*Prompt*:
Output every record precisely.

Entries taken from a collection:
<<<<

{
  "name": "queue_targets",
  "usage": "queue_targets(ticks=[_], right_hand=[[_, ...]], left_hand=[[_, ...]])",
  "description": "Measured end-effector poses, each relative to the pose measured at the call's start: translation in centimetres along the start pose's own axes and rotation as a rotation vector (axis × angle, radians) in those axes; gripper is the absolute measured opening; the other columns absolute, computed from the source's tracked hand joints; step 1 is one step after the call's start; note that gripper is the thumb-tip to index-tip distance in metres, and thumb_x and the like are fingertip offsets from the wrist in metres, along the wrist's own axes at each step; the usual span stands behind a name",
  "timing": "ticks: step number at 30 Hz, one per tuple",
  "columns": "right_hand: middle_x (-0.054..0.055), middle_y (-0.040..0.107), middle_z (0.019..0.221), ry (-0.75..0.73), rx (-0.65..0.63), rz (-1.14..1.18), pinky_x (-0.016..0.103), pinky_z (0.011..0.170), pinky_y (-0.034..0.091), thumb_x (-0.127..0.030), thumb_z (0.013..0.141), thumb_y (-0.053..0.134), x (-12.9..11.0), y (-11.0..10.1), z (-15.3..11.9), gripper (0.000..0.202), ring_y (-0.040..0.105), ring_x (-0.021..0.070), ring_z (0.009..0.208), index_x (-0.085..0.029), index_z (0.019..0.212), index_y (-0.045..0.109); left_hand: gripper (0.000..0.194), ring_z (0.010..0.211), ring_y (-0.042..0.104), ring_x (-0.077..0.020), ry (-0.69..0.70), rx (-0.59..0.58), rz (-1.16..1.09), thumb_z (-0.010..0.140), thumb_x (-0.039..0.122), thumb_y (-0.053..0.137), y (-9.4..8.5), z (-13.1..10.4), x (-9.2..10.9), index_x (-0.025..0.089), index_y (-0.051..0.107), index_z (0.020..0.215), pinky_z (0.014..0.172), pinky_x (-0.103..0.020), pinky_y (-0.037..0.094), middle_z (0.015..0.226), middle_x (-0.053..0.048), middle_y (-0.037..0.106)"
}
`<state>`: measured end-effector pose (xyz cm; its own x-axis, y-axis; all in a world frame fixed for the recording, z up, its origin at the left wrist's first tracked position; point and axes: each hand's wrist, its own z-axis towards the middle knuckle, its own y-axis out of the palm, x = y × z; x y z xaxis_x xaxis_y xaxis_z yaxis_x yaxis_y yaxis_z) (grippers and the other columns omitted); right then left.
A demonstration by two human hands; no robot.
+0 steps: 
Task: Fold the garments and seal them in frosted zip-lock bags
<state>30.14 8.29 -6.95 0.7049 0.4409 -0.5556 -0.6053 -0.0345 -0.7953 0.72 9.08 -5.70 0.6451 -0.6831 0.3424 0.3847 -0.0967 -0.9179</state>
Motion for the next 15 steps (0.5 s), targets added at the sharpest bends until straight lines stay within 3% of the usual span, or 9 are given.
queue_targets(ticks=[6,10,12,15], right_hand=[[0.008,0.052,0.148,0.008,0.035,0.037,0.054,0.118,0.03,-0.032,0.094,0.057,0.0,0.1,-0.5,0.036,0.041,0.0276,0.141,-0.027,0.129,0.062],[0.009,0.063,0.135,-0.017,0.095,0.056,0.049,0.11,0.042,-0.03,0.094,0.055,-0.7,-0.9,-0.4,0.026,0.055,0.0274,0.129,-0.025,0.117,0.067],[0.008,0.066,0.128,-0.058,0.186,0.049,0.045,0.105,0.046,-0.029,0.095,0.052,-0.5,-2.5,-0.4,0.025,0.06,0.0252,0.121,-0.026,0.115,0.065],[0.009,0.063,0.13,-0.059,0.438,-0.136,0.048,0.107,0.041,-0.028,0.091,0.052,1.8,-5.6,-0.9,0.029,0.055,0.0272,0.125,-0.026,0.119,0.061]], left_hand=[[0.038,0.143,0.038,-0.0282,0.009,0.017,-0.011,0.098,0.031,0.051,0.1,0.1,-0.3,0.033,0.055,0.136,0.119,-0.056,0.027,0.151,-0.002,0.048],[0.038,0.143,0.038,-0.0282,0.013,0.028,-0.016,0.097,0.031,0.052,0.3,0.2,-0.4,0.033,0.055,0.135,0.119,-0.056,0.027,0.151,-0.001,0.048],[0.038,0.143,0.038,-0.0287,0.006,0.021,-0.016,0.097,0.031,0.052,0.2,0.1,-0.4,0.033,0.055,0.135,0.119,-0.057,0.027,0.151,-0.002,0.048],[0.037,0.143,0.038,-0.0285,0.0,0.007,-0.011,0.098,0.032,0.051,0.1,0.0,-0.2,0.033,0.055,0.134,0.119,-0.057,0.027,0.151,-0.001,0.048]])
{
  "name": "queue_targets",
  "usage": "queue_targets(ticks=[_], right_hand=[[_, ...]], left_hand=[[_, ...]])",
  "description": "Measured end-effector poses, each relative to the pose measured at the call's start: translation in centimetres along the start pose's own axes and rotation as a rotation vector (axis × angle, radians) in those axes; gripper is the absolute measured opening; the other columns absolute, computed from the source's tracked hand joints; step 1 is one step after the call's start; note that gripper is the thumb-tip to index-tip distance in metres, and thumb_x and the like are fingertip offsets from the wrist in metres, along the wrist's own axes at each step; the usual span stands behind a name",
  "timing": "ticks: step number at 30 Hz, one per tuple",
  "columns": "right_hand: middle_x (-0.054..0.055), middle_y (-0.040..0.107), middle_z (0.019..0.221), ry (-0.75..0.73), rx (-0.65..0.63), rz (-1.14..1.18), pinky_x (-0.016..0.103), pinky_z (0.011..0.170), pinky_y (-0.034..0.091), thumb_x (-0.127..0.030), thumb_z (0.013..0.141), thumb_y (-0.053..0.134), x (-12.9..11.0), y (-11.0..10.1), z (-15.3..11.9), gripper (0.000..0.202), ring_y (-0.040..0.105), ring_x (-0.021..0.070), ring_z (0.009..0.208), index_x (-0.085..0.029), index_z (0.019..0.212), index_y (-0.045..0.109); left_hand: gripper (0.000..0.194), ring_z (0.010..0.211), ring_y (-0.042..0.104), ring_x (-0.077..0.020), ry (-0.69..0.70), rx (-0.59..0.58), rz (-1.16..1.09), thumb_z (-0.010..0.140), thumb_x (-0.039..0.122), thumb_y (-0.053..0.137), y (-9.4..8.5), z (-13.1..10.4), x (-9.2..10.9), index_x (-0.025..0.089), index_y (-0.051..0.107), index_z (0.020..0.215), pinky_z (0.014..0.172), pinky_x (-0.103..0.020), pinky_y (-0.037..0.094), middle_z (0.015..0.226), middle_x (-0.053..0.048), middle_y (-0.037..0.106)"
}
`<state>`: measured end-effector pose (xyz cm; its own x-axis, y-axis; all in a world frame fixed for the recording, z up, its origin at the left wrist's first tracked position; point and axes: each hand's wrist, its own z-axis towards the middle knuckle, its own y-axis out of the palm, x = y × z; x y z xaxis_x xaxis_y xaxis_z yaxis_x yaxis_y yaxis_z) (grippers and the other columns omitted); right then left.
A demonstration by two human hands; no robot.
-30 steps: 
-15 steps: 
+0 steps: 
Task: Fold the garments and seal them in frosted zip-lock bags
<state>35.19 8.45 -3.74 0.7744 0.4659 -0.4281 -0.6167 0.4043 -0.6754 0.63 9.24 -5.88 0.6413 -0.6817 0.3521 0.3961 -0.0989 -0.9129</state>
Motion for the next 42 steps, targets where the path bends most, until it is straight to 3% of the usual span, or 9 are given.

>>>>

*Task response*:
{
  "name": "queue_targets",
  "usage": "queue_targets(ticks=[_], right_hand=[[_, ...]], left_hand=[[_, ...]])",
  "description": "Measured end-effector poses, each relative to the pose measured at the call's start: translation in centimetres along the start pose's own axes and rotation as a rotation vector (axis × angle, radians) in those axes; gripper is the absolute measured opening; the other columns absolute, computed from the source's tracked hand joints; step 1 is one step after the call's start; note that gripper is the thumb-tip to index-tip distance in metres, and thumb_x and the like are fingertip offsets from the wrist in metres, along the wrist's own axes at each step; the usual span stands behind a name",
  "timing": "ticks: step number at 30 Hz, one per tuple",
  "columns": "right_hand: middle_x (-0.054..0.055), middle_y (-0.040..0.107), middle_z (0.019..0.221), ry (-0.75..0.73), rx (-0.65..0.63), rz (-1.14..1.18), pinky_x (-0.016..0.103), pinky_z (0.011..0.170), pinky_y (-0.034..0.091), thumb_x (-0.127..0.030), thumb_z (0.013..0.141), thumb_y (-0.053..0.134), x (-12.9..11.0), y (-11.0..10.1), z (-15.3..11.9), gripper (0.000..0.202), ring_y (-0.040..0.105), ring_x (-0.021..0.070), ring_z (0.009..0.208), index_x (-0.085..0.029), index_z (0.019..0.212), index_y (-0.045..0.109); left_hand: gripper (0.000..0.194), ring_z (0.010..0.211), ring_y (-0.042..0.104), ring_x (-0.077..0.020), ry (-0.69..0.70), rx (-0.59..0.58), rz (-1.16..1.09), thumb_z (-0.010..0.140), thumb_x (-0.039..0.122), thumb_y (-0.053..0.137), y (-9.4..8.5), z (-13.1..10.4), x (-9.2..10.9), index_x (-0.025..0.089), index_y (-0.051..0.107), index_z (0.020..0.215), pinky_z (0.014..0.172), pinky_x (-0.103..0.020), pinky_y (-0.037..0.094), middle_z (0.015..0.226), middle_x (-0.053..0.048), middle_y (-0.037..0.106)"
}
`<state>`: measured end-effector pose (xyz cm; its own x-axis, y-axis; all in a world frame fixed for the recording, z up, its origin at the left wrist's first tracked position; point and axes: each hand's wrist, its own z-axis towards the middle knuckle, its own y-axis out of the palm, x = y × z; x y z xaxis_x xaxis_y xaxis_z yaxis_x yaxis_y yaxis_z) (grippers and the other columns omitted); right then left.
A demonstration by two human hands; no robot.
+0 steps: 
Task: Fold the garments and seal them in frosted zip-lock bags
<state>30.14 8.29 -6.95 0.7049 0.4409 -0.5556 -0.6053 -0.0345 -0.7953 0.72 9.08 -5.70 0.6451 -0.6831 0.3424 0.3847 -0.0967 -0.9179</state>
Motion for the next 15 steps (0.5 s), targets added at the sharpest bends until straight lines stay within 3% of the usual span, or 9 are given.
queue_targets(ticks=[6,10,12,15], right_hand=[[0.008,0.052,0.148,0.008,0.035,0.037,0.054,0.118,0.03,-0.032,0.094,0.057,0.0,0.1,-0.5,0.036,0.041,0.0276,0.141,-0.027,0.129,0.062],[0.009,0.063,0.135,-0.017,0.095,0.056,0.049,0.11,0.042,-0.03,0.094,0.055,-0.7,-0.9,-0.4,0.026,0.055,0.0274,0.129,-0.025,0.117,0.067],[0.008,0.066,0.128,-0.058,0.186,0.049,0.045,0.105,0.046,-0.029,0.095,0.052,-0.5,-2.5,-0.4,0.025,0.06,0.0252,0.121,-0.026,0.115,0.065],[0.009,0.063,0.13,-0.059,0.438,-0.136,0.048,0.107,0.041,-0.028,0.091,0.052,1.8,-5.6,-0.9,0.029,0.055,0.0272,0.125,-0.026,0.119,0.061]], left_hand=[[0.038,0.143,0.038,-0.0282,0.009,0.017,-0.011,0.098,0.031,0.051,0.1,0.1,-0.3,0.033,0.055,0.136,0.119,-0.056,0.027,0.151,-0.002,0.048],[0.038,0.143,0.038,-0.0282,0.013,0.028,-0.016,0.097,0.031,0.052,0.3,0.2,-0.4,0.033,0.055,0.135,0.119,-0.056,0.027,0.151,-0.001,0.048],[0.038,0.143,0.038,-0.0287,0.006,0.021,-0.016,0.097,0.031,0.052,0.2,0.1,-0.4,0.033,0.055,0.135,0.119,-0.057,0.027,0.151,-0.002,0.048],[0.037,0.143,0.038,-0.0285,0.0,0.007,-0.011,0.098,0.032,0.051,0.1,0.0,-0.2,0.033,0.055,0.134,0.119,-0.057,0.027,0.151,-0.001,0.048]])
{
  "name": "queue_targets",
  "usage": "queue_targets(ticks=[_], right_hand=[[_, ...]], left_hand=[[_, ...]])",
  "description": "Measured end-effector poses, each relative to the pose measured at the call's start: translation in centimetres along the start pose's own axes and rotation as a rotation vector (axis × angle, radians) in those axes; gripper is the absolute measured opening; the other columns absolute, computed from the source's tracked hand joints; step 1 is one step after the call's start; note that gripper is the thumb-tip to index-tip distance in metres, and thumb_x and the like are fingertip offsets from the wrist in metres, along the wrist's own axes at each step; the usual span stands behind a name",
  "timing": "ticks: step number at 30 Hz, one per tuple",
  "columns": "right_hand: middle_x (-0.054..0.055), middle_y (-0.040..0.107), middle_z (0.019..0.221), ry (-0.75..0.73), rx (-0.65..0.63), rz (-1.14..1.18), pinky_x (-0.016..0.103), pinky_z (0.011..0.170), pinky_y (-0.034..0.091), thumb_x (-0.127..0.030), thumb_z (0.013..0.141), thumb_y (-0.053..0.134), x (-12.9..11.0), y (-11.0..10.1), z (-15.3..11.9), gripper (0.000..0.202), ring_y (-0.040..0.105), ring_x (-0.021..0.070), ring_z (0.009..0.208), index_x (-0.085..0.029), index_z (0.019..0.212), index_y (-0.045..0.109); left_hand: gripper (0.000..0.194), ring_z (0.010..0.211), ring_y (-0.042..0.104), ring_x (-0.077..0.020), ry (-0.69..0.70), rx (-0.59..0.58), rz (-1.16..1.09), thumb_z (-0.010..0.140), thumb_x (-0.039..0.122), thumb_y (-0.053..0.137), y (-9.4..8.5), z (-13.1..10.4), x (-9.2..10.9), index_x (-0.025..0.089), index_y (-0.051..0.107), index_z (0.020..0.215), pinky_z (0.014..0.172), pinky_x (-0.103..0.020), pinky_y (-0.037..0.094), middle_z (0.015..0.226), middle_x (-0.053..0.048), middle_y (-0.037..0.106)"
}
`<state>`: measured end-effector pose (xyz cm; its own x-axis, y-axis; all in a world frame fixed for the recording, z up, its origin at the left wrist's first tracked position; point and axes: each hand's wrist, its own z-axis towards the middle knuckle, its own y-axis out of the palm, x = y × z; x y z xaxis_x xaxis_y xaxis_z yaxis_x yaxis_y yaxis_z) (grippers and the other columns omitted); right then left.
A demonstration by two human hands; no robot.
-30 steps: 
-15 steps: 
+0 steps: 
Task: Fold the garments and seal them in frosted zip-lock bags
<state>35.19 8.45 -3.74 0.7744 0.4659 -0.4281 -0.6167 0.4043 -0.6754 0.63 9.24 -5.88 0.6413 -0.6817 0.3521 0.3961 -0.0989 -0.9129</state>
Motion for the next 42 steps, targets where the path bends most, until it is straight to 3% of the usual span, or 9 are given.

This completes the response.